▶ Task directions:
From the line holding "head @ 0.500" through the line holding "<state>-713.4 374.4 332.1" below, write out every line exactly; include both of those lines and drop the pictures.

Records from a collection
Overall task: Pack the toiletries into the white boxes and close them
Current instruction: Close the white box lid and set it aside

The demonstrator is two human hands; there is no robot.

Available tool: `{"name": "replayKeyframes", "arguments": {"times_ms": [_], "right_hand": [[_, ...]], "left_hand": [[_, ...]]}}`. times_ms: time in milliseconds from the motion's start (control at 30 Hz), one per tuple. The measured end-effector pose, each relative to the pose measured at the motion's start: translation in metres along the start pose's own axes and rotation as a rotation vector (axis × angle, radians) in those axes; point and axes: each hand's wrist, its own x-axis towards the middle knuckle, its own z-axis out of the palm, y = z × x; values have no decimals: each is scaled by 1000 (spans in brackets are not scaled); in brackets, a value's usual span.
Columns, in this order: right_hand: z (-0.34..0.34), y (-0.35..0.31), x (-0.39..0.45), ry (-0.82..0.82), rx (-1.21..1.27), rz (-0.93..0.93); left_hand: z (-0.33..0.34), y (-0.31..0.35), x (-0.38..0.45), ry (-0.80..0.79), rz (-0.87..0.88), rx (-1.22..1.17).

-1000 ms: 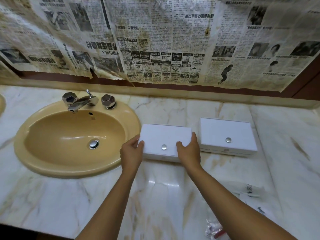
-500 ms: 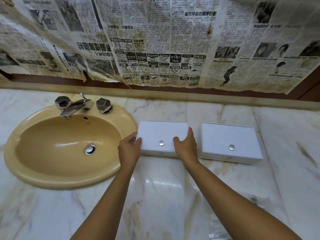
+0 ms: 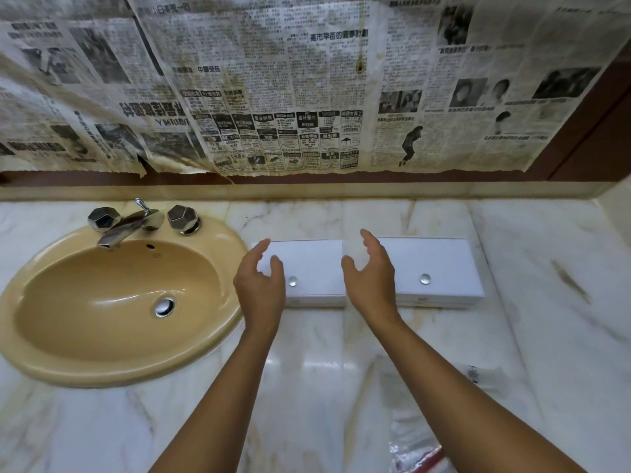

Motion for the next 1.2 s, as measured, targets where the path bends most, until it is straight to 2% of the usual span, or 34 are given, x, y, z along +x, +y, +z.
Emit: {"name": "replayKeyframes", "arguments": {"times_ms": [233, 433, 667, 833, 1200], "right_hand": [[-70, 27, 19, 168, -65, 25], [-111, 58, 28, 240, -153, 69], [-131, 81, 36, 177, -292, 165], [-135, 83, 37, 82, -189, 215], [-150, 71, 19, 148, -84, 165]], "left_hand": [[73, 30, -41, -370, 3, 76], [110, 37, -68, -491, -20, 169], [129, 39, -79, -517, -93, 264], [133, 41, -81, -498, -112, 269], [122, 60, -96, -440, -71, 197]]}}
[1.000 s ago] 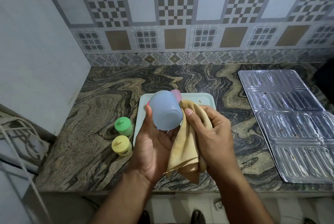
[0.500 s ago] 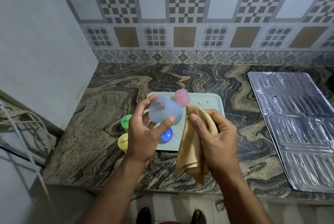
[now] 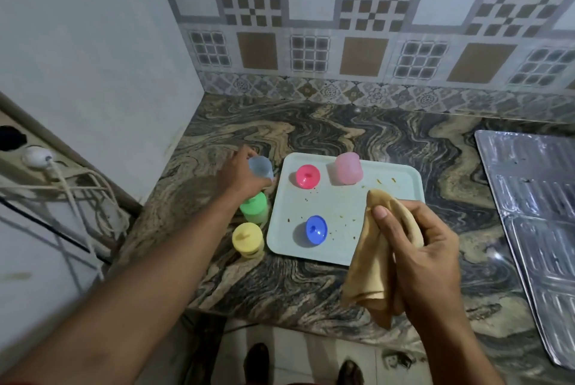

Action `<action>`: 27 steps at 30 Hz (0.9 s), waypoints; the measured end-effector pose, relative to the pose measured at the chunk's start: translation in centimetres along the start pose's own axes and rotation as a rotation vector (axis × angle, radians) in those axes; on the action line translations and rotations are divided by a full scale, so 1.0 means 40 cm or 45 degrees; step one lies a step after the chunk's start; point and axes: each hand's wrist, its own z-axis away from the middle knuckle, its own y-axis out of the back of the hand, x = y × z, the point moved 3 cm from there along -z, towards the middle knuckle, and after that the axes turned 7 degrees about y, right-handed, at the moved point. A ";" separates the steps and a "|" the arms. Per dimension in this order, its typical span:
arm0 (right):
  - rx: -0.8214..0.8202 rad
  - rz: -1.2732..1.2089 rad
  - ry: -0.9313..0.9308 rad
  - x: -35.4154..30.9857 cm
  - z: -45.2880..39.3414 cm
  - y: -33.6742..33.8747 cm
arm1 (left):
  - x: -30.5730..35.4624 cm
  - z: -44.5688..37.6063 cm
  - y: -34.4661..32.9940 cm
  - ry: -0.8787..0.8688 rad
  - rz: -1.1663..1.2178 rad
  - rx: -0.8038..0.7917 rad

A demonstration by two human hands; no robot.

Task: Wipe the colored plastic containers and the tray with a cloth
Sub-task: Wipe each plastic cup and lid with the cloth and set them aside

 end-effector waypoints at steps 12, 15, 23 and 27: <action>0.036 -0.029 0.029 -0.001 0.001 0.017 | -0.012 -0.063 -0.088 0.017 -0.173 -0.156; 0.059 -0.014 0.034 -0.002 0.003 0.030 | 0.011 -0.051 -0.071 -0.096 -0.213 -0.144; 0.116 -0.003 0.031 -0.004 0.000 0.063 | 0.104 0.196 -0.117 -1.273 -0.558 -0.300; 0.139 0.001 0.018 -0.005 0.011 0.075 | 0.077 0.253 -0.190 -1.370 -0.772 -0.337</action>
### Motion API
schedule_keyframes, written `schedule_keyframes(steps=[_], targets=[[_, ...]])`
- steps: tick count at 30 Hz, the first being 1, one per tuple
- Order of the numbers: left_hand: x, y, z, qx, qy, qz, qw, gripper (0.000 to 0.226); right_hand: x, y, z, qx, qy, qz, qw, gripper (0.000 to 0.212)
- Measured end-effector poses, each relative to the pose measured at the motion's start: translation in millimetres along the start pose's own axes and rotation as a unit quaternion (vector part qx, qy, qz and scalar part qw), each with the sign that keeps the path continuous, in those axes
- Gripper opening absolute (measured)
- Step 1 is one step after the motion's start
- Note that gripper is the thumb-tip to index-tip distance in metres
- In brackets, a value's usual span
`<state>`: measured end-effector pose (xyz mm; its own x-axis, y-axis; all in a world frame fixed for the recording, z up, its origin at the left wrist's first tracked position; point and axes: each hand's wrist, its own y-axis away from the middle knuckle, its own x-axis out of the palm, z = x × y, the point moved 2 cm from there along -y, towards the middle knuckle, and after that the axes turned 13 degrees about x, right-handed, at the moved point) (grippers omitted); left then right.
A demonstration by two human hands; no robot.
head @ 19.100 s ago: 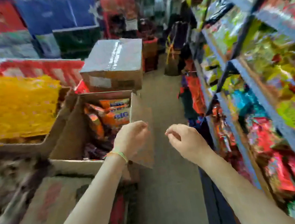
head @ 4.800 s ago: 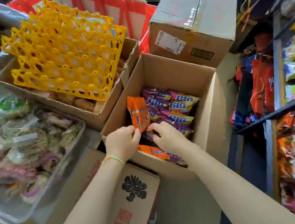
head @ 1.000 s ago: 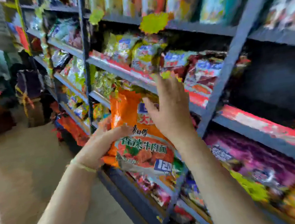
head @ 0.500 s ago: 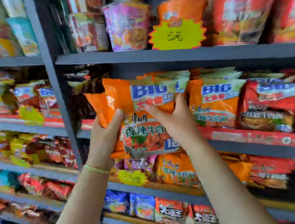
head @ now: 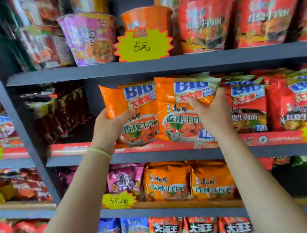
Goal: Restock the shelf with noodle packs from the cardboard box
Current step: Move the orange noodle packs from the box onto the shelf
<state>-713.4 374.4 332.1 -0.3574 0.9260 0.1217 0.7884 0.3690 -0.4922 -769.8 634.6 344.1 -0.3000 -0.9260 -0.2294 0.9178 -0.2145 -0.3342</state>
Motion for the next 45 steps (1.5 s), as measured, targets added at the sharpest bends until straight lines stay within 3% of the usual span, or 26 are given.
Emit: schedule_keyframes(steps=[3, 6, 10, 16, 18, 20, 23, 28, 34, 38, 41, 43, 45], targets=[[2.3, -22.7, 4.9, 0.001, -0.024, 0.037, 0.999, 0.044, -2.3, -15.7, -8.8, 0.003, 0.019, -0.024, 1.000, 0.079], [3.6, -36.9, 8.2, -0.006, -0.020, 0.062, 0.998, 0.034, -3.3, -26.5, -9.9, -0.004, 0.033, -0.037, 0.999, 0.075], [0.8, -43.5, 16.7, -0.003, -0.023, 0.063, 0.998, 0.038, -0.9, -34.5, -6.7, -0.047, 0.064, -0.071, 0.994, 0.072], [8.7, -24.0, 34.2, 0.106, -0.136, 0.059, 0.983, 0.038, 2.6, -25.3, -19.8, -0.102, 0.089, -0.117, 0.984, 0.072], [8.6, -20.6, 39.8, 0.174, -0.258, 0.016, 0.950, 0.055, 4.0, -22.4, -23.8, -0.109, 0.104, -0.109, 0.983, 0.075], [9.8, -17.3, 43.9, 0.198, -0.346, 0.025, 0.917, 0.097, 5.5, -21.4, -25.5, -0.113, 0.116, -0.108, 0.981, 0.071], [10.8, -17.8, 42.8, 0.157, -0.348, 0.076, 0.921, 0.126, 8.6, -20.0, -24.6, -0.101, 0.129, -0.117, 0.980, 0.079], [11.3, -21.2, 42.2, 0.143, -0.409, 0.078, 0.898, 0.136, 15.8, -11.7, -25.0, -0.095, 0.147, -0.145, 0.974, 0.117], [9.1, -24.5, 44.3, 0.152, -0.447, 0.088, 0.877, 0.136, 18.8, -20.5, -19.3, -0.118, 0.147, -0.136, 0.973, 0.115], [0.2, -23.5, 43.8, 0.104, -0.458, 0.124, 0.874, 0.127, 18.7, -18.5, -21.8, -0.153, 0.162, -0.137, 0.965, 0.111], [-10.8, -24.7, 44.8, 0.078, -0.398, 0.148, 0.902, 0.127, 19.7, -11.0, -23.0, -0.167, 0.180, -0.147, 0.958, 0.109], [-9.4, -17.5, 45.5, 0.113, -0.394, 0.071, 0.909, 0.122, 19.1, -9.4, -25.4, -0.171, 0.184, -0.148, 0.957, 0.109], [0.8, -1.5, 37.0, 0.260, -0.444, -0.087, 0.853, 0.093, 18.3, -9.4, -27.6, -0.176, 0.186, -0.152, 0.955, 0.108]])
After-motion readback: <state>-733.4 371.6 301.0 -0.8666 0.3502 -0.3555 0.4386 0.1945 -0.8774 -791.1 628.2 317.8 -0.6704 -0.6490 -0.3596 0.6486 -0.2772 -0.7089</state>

▶ Answer space:
head @ 0.500 s ago: 
head @ now: 
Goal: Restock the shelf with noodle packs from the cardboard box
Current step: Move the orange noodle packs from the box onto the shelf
<state>-713.4 374.4 332.1 -0.3574 0.9260 0.1217 0.7884 0.3690 -0.4922 -769.8 634.6 344.1 -0.3000 -0.9260 -0.2294 0.9178 -0.2145 -0.3342</state>

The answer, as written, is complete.